> _YOUR TASK_
Restate word for word the lines that begin the listing and end with the line holding "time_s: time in".

> _SUPPLIED DATA_
□ □ □

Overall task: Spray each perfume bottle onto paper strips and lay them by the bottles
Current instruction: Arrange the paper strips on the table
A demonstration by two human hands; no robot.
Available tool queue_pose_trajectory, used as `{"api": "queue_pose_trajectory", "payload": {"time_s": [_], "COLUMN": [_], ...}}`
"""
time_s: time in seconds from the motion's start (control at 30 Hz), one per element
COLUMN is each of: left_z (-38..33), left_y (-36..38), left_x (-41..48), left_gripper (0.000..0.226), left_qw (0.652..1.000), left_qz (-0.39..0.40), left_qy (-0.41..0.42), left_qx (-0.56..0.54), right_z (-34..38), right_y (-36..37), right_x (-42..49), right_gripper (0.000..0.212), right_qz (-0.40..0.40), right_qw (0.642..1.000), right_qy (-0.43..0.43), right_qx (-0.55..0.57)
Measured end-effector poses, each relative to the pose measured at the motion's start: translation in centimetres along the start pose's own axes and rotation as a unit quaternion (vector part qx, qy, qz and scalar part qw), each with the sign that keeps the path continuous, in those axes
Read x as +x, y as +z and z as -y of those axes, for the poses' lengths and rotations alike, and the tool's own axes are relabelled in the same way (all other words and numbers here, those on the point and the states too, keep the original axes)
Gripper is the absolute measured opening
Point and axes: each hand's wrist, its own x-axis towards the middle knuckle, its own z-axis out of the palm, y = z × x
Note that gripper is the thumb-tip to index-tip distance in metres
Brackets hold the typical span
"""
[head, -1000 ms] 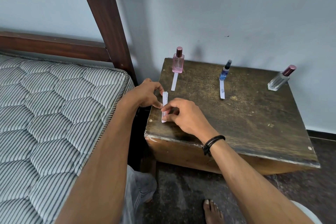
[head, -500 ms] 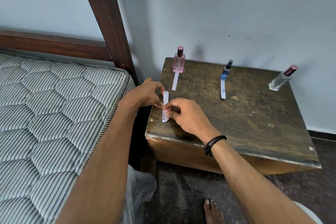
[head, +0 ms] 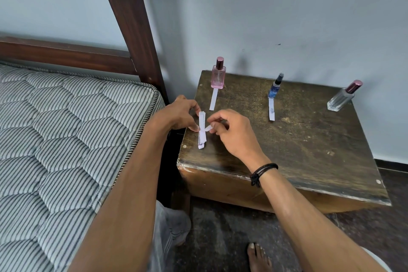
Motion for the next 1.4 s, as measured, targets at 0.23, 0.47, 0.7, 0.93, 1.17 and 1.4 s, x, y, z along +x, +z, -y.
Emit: {"api": "queue_pose_trajectory", "payload": {"time_s": [0.23, 0.47, 0.7, 0.93, 1.17, 1.4], "left_z": [0.5, 0.2, -0.2, -0.4, -0.9, -1.1], "left_y": [-0.5, -0.4, 0.3, 1.0, 1.2, 1.2], "left_x": [-0.1, 0.0, 0.3, 0.5, 0.6, 0.6], "left_gripper": [0.045, 0.055, 0.043, 0.034, 0.040, 0.030], "left_qw": [0.999, 0.997, 0.996, 0.994, 0.994, 0.994], "left_qz": [-0.006, -0.006, -0.043, -0.071, -0.074, -0.073], "left_qy": [0.001, -0.007, -0.008, -0.024, -0.024, -0.033], "left_qx": [-0.052, -0.074, -0.076, -0.075, -0.083, -0.080], "right_z": [0.4, 0.6, 0.6, 0.6, 0.5, 0.5], "right_y": [-1.0, -1.5, -1.5, -1.5, -1.8, -2.2], "right_x": [0.4, 0.6, 0.6, 0.6, 0.8, 0.9], "right_gripper": [0.018, 0.021, 0.020, 0.020, 0.020, 0.024], "right_qz": [-0.028, -0.039, -0.034, -0.028, -0.044, -0.054], "right_qw": [0.999, 0.996, 0.996, 0.997, 0.996, 0.996], "right_qy": [0.028, 0.039, 0.042, 0.043, 0.038, 0.032], "right_qx": [0.030, 0.066, 0.066, 0.060, 0.063, 0.060]}}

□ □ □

> _YOUR SOLUTION_
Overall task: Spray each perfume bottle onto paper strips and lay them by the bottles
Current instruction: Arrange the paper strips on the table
A demonstration by two human hands; no robot.
Available tool queue_pose_trajectory, used as `{"api": "queue_pose_trajectory", "payload": {"time_s": [_], "COLUMN": [_], ...}}`
"""
time_s: time in seconds from the motion's start (control at 30 Hz), one per element

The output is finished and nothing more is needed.